-- EXERCISE AIM --
The listing below must be duplicated in full, with nothing altered.

-- INPUT DATA --

▼

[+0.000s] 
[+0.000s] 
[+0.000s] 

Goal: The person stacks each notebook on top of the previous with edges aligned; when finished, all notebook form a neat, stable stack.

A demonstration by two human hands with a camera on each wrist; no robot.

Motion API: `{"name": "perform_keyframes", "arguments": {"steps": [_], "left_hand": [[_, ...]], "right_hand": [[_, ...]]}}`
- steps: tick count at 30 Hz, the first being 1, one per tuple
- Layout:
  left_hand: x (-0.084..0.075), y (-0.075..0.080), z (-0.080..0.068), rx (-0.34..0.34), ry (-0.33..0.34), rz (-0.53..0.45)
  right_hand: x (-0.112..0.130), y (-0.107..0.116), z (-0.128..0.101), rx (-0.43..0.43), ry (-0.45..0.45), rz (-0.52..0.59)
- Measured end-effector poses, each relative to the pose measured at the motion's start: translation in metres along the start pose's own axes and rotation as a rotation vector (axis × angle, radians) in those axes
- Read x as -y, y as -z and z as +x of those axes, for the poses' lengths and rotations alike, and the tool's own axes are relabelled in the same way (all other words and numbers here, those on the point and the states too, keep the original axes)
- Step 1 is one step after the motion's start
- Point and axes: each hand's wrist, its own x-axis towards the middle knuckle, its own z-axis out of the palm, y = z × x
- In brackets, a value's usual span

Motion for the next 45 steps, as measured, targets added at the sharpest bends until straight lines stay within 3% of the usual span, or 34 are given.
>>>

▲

-- OUTPUT OF THE EXERCISE --
[+0.000s] 
[+0.000s] 
[+0.000s] 

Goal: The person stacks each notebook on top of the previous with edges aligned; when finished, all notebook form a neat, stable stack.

A demonstration by two human hands with a camera on each wrist; no robot.

Motion API: `{"name": "perform_keyframes", "arguments": {"steps": [_], "left_hand": [[_, ...]], "right_hand": [[_, ...]]}}`
- steps: tick count at 30 Hz, the first being 1, one per tuple
- Layout:
  left_hand: x (-0.084..0.075), y (-0.075..0.080), z (-0.080..0.068), rx (-0.34..0.34), ry (-0.33..0.34), rz (-0.53..0.45)
  right_hand: x (-0.112..0.130), y (-0.107..0.116), z (-0.128..0.101), rx (-0.43..0.43), ry (-0.45..0.45), rz (-0.52..0.59)
- Measured end-effector poses, each relative to the pose measured at the motion's start: translation in metres along the start pose's own axes and rotation as a rotation vector (axis × angle, radians) in those axes
- Read x as -y, y as -z and z as +x of those axes, for the poses' lengths and rotations alike, and the tool's own axes are relabelled in the same way (all other words and numbers here, those on the point and the states too, keep the original axes)
- Step 1 is one step after the motion's start
- Point and axes: each hand's wrist, its own x-axis towards the middle knuckle, its own z-axis out of the palm, y = z × x
- In brackets, a value's usual span

Motion for the next 45 steps, as measured, targets added at the sharpest bends until straight lines stay within 3% of the usual span, or 34 are given.
>>>

Nothing else belongs in the answer.